■ About this exercise: The output should be the listing below, limited to the lines from the one with "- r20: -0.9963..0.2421" through the one with "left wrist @", exact and without pictures.

----

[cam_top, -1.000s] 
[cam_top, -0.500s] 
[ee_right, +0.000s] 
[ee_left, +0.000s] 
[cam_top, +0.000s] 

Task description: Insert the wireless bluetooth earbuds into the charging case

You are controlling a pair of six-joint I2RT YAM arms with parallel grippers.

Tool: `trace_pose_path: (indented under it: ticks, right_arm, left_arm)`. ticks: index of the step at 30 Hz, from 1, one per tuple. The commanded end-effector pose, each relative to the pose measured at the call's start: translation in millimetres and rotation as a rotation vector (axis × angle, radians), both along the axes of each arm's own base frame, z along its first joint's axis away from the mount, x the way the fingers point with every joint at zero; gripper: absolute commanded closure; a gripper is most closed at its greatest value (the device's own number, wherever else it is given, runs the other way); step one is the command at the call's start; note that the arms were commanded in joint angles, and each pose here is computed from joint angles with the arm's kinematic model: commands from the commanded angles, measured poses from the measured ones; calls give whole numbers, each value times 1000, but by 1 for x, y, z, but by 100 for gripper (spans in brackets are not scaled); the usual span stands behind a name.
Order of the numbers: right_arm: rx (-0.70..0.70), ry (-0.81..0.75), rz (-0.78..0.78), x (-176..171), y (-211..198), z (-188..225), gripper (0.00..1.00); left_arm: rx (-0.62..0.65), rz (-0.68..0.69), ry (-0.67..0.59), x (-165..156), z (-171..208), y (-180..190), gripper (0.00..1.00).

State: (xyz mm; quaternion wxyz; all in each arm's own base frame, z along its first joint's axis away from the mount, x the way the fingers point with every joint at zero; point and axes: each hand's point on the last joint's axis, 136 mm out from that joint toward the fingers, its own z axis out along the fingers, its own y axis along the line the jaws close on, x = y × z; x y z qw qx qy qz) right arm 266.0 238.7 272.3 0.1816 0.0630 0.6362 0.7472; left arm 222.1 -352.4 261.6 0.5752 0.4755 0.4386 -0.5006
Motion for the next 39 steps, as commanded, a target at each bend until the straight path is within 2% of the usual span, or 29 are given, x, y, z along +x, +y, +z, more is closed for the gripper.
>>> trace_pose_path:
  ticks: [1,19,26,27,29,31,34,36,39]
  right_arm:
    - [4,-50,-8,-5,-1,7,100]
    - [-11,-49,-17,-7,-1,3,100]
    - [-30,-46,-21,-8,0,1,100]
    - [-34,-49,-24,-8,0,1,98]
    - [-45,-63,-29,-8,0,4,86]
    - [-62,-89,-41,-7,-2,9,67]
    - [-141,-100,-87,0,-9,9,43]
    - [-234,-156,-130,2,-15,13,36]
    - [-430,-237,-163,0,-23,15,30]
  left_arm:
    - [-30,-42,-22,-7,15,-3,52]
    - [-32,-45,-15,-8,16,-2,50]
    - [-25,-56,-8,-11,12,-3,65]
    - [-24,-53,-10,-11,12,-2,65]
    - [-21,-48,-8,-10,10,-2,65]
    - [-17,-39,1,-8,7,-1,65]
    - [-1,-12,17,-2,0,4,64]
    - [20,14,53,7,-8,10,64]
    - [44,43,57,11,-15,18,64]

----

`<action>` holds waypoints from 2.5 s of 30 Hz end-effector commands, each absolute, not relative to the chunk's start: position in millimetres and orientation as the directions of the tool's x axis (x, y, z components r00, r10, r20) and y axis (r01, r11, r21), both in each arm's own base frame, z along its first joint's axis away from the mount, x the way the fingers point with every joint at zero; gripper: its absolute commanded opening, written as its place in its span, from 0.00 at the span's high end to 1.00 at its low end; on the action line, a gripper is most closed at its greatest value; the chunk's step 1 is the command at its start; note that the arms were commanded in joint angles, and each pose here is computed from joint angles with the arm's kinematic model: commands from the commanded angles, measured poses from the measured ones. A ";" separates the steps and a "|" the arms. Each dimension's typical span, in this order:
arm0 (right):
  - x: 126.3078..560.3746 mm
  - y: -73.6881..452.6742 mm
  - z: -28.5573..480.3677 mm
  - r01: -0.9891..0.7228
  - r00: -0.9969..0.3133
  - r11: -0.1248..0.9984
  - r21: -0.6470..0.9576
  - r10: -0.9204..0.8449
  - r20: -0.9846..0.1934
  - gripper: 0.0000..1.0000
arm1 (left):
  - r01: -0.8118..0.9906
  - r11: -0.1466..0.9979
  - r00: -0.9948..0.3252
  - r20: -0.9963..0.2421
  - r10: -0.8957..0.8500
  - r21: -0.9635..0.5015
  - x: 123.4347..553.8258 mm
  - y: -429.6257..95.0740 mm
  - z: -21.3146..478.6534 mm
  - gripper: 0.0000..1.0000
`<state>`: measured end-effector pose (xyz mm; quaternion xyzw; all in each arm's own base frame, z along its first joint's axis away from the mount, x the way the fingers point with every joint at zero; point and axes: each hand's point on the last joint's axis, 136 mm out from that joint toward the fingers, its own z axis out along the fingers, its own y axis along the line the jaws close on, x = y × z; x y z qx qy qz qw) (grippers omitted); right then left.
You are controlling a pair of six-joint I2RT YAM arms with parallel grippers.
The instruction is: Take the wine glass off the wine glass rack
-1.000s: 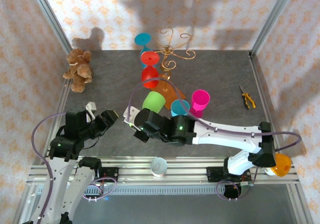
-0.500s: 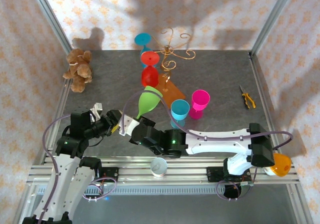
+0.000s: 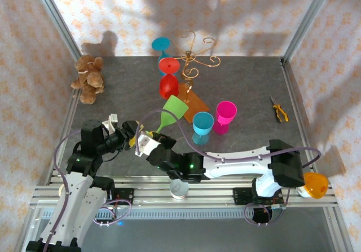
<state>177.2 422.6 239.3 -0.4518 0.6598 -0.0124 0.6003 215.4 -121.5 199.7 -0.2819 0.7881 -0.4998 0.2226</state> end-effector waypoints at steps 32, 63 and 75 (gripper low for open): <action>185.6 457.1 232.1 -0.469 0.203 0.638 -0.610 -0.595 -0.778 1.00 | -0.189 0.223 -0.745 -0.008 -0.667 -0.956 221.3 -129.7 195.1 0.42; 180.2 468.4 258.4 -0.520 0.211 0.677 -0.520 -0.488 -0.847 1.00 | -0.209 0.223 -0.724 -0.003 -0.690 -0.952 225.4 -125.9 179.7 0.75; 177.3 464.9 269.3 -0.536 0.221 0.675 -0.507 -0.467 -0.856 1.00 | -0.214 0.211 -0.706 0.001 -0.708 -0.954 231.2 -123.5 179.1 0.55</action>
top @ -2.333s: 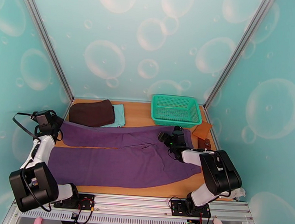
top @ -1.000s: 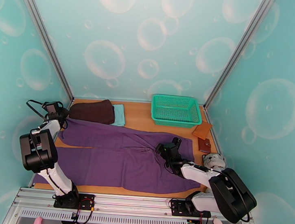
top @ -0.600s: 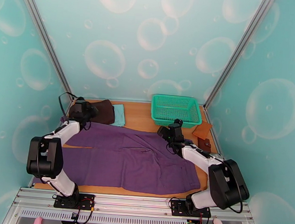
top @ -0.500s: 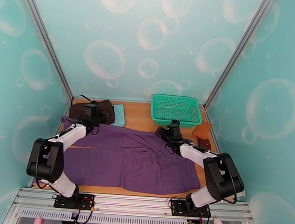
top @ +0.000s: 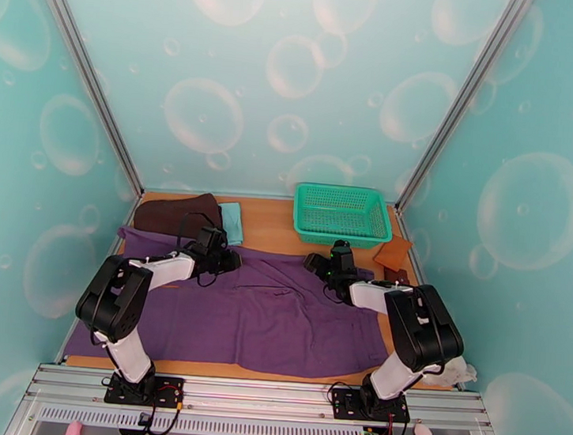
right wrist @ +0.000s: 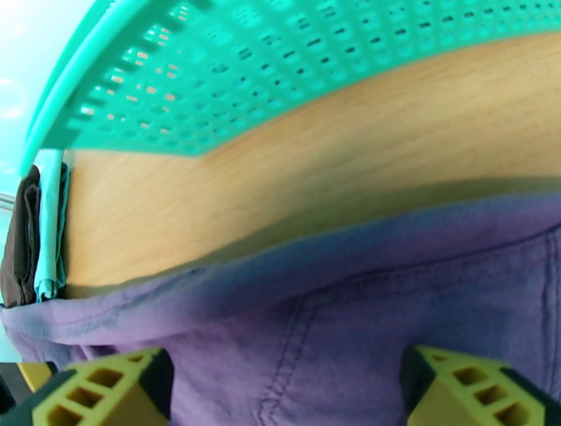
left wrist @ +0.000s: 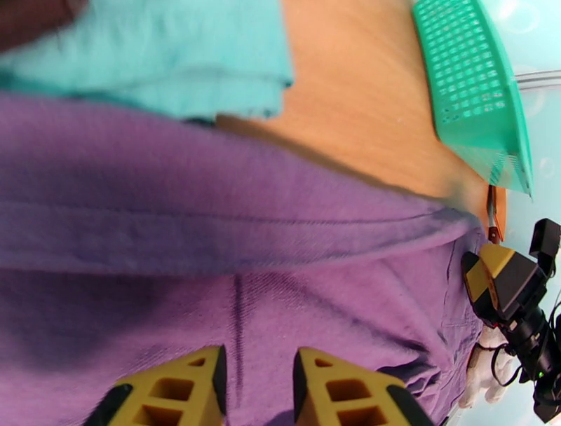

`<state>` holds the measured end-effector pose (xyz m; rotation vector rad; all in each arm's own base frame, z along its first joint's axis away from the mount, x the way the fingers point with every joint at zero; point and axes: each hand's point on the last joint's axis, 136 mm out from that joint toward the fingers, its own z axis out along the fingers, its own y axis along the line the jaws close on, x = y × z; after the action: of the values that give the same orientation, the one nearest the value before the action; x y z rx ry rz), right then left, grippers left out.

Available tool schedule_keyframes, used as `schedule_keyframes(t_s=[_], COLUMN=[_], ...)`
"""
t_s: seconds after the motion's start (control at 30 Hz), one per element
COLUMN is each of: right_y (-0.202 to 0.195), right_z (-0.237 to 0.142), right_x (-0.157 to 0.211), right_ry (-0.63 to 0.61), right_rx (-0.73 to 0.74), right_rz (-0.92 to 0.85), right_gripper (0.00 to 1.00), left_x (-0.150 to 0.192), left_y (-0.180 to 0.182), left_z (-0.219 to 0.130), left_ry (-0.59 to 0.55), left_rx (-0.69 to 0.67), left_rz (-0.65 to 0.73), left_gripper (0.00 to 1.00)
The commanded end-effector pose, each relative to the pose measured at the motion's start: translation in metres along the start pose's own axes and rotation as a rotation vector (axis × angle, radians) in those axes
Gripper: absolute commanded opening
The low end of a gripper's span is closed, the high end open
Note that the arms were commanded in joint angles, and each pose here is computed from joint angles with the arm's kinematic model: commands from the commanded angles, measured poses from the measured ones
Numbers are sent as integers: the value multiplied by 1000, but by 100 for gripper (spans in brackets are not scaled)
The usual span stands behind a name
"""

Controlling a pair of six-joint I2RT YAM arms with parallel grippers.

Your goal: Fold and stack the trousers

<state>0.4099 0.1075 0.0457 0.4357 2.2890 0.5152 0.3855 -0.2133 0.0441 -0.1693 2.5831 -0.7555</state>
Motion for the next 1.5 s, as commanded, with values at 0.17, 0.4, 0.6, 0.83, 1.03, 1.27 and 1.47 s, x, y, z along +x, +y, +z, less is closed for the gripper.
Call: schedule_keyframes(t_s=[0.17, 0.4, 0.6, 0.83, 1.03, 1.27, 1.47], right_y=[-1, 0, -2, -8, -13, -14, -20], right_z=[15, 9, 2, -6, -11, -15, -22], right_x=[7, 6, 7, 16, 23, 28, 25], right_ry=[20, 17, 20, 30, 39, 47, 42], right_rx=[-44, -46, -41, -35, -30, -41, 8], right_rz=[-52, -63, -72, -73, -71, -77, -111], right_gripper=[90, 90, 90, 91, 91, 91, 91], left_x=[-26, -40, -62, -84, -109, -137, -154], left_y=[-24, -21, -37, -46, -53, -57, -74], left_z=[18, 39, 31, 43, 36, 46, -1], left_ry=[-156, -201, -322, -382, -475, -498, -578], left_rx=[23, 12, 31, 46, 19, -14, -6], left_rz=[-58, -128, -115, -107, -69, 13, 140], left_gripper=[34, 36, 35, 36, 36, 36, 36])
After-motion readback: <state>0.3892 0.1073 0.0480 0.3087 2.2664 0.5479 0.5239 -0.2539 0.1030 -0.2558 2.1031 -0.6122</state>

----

■ Solved exercise:
  - r20: -0.9963..0.2421
  - r10: -0.8957..0.8500
  - r21: -0.9635..0.5015
  - x: 123.4347..553.8258 mm
  - y: -429.6257..95.0740 mm
  - z: -21.3146..478.6534 mm
  - gripper: 0.0000..1.0000
`<state>`: measured end-effector pose (xyz mm; quaternion xyzw; all in each arm's own base frame, z along its first joint's axis away from the mount, x the way the fingers point with every joint at zero; point and axes: each hand's point on the last joint's axis, 136 mm out from that joint toward the fingers, its own z axis out along the fingers, its own y axis along the line the jaws close on, x = y × z; x y z qx qy qz qw) (grippers omitted); right then left.
You are controlling a pair of six-joint I2RT YAM arms with parallel grippers.
The instruction is: Take the wine glass off the wine glass rack
-1.000s: 
-0.500s: 
+0.000s: 
<state>177.2 422.6 239.3 -0.4518 0.6598 -0.0124 0.6003 215.4 -121.5 199.7 -0.2819 0.7881 -0.4998 0.2226</state> end-effector waypoints at steps 32, 63 and 75 (gripper low for open): <action>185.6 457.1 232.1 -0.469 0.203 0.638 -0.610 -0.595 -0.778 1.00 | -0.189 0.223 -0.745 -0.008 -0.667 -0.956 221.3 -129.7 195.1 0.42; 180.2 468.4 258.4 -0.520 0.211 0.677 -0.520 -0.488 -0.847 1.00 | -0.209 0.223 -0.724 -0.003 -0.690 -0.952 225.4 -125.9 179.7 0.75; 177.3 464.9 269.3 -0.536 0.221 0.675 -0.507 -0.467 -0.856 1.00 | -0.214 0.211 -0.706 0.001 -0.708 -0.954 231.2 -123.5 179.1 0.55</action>
top @ -2.333s: 
top @ -1.000s: 
top @ -0.600s: 
top @ -0.500s: 
top @ +0.000s: 
right wrist @ +0.000s: 
left wrist @ +0.000s: 

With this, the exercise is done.